Tool for researchers and data analysts:
NCA is an approach and tool for researchers who wish to build or test theory with empirical data and write impactful publications, and for data analysts in general
- To gain new substantive insights by expressing a phenomena in terms of necessity rather than probability.
- To contribute to an academic field by expressing these new insights with academic rigor and practical relevance.
- To apply a method that does not have the complexities of current regression based methods (e.g., endogeneity, multicollinearity) because the necessary condition operates in isolation from other variables (i.e., it is always present in the successful outcome)

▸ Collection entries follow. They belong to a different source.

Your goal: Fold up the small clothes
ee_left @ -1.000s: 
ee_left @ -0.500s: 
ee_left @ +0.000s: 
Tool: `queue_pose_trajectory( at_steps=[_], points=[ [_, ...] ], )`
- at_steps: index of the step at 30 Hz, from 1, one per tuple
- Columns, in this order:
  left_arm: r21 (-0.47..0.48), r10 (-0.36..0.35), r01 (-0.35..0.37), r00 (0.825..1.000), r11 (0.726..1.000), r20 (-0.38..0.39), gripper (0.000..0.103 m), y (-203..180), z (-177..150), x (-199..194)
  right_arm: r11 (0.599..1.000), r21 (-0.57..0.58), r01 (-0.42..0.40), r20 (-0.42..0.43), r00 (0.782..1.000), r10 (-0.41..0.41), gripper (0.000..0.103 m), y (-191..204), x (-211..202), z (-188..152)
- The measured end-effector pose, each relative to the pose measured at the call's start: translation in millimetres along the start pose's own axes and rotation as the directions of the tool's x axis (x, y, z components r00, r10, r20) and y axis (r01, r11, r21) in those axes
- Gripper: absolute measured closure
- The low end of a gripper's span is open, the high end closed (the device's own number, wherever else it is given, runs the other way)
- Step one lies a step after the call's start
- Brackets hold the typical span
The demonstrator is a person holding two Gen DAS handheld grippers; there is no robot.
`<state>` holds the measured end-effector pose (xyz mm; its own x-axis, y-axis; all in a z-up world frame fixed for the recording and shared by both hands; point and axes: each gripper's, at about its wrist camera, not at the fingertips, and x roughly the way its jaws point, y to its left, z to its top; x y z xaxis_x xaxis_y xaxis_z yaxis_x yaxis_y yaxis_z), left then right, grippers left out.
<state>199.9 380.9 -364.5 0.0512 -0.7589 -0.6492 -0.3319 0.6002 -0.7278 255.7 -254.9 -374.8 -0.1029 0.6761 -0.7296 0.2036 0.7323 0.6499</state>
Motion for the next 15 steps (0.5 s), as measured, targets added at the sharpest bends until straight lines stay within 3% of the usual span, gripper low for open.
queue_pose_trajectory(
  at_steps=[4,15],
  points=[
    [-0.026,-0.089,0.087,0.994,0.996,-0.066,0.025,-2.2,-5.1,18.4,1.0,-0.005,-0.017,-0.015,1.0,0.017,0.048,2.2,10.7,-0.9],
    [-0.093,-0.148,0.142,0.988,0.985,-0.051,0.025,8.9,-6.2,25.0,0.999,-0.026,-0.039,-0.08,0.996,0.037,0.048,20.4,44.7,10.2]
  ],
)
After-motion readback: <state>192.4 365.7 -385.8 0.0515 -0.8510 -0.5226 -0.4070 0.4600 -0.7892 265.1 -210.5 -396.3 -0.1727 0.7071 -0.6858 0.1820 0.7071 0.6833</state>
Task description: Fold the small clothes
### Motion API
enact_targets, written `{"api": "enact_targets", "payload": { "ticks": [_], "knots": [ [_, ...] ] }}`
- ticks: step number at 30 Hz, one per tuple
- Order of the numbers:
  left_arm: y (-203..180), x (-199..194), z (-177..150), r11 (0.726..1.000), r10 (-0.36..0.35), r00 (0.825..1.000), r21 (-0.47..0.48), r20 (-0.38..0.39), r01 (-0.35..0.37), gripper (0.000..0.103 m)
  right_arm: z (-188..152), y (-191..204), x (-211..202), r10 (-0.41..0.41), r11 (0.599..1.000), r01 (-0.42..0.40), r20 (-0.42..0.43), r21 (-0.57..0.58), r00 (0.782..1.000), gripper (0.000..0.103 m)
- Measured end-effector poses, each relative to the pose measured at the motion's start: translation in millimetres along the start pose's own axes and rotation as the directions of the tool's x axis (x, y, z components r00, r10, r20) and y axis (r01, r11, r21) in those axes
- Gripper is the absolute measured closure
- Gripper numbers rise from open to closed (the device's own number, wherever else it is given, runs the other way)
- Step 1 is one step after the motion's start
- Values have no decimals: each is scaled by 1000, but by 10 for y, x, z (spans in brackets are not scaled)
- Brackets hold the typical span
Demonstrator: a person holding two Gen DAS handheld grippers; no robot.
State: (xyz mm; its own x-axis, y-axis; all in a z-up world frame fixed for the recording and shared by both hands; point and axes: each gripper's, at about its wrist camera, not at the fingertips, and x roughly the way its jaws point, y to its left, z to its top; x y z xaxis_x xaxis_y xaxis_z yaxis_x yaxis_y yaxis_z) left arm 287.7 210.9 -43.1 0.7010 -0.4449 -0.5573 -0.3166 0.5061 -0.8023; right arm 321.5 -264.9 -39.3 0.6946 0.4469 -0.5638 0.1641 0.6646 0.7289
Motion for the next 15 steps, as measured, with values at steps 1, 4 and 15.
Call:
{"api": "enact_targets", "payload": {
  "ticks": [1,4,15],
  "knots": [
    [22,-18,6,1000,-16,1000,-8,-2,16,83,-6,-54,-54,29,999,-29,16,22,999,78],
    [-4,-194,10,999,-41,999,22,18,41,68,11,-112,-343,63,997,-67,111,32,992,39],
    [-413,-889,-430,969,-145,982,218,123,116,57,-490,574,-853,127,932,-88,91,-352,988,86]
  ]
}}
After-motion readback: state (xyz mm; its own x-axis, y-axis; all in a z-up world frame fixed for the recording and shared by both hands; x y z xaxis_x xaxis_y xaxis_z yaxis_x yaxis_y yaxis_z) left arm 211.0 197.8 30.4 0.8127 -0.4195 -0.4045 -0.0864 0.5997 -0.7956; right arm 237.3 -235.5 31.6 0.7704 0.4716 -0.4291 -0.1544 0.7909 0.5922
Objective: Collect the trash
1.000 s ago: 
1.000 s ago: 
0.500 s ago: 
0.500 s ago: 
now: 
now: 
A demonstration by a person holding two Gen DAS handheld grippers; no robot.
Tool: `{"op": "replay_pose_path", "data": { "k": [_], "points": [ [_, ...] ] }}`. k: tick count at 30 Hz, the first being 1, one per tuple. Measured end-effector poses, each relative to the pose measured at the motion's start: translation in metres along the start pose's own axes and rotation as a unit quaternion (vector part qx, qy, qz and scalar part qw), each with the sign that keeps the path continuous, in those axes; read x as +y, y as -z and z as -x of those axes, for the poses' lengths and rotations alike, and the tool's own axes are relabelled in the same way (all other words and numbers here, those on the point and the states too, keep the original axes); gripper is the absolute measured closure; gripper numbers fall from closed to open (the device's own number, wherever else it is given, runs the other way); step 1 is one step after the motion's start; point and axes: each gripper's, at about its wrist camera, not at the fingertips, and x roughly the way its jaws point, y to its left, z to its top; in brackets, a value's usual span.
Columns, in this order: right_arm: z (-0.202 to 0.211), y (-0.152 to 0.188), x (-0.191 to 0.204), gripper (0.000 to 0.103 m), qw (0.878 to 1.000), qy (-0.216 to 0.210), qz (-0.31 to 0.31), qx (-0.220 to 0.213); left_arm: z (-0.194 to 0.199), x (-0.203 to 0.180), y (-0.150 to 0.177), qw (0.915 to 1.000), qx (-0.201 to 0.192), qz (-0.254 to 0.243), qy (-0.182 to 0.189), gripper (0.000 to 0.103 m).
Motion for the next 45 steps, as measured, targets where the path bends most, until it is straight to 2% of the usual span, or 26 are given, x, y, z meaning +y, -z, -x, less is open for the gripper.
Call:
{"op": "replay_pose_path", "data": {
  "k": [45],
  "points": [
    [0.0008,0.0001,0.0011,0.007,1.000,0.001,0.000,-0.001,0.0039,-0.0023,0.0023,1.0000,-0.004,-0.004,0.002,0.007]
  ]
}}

- To give a clear practical meaning to the results, because identified necessary condition must always be put and kept in place in practice;
Complementing current methods:
NCA can be used as a separate technique, or in combination with existing techniques. Researchers who use regression-bases analyses (e.g., multiple regression, structural equation modelling) can complement their analyses with NCA, to better explain the (lack of) outcome of interest. Researchers who use configurational analyses (e.g., fsQCA) can complement their analyses with NCA, to identify necessary conditions with more detail. NCA can be used for any research design. Case study researchers can use NCA for identifying a necessary condition as a common characteristic of successful cases (cases where the outcome is present or high). Researchers who use experiments can consider to complement a sufficiency experiment (adding a condition in cases without the outcome and checking whether the outcome increases) with a necessity experiment (removing a condition in cases with the outcome, and checking whether the maximum outcome decreases). Approaches for sampling and measurement are not different for NCA than for data analysis methods.